Several different ovaries and placentas
A. single pistil, single cell, marginal placenta; Free pistil, monogamy, marginal placenta;
C gynoecium, single-chamber compound ovary, placentation of lateral membrane; Syngynous pistil, multilocular compound ovary, axial placentation;
F. a gynoecium, an ovary and a central placenta.
Marginal placenta: single pistil, one ovary, ovule with abdominal seam, such as bean.
Lateral placentation: gynoecium is united, ovary has one or false chambers, and ovule is attached to ventral seam of carpel, such as wax gourd.
Placenta axillaris: Gynostemma pentaphyllum, the ovary has several cells, the edge of each carpel gathers in the center to form a placentae axillaris, and the ovule is attached to the placentae axillaris, such as citrus.

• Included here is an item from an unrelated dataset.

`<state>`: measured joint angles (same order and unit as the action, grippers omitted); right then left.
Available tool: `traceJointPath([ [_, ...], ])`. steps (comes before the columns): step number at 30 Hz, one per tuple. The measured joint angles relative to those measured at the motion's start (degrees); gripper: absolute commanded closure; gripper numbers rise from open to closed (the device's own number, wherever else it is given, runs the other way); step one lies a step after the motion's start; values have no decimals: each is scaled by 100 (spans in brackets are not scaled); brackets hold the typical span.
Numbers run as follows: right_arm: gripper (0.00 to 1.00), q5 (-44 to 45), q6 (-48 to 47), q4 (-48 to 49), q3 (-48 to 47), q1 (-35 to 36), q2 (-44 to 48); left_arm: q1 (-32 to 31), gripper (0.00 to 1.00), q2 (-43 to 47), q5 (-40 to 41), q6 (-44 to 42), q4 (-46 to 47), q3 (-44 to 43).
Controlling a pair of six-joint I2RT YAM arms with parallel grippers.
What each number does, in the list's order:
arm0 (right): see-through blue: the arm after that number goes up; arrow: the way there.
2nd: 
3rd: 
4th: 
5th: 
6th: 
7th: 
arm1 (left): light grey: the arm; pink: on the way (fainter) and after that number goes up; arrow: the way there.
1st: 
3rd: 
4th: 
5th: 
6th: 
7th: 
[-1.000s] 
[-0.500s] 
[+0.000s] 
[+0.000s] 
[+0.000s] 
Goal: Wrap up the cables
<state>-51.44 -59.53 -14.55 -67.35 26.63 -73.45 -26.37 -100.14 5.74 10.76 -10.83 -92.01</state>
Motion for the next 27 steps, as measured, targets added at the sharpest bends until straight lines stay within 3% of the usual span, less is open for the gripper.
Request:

Teli central placenta: gynoecium is located in one or several incomplete chambers, and the base of the subchamber has an upward short central axis, but it does not reach the top of the subchamber, and the ovule is attached to this axis, such as Dianthus.
Basic placentation and epigenetic placentation: The ovule is attached to the base or top of the ovary. The former is composed of compositae plants, and the latter is carrot.
(6) Fruits and seeds
After flowering, pollination and fertilization, the pistil undergoes a series of changes, the ovule develops into a seed, and the ovary develops and bears fruit.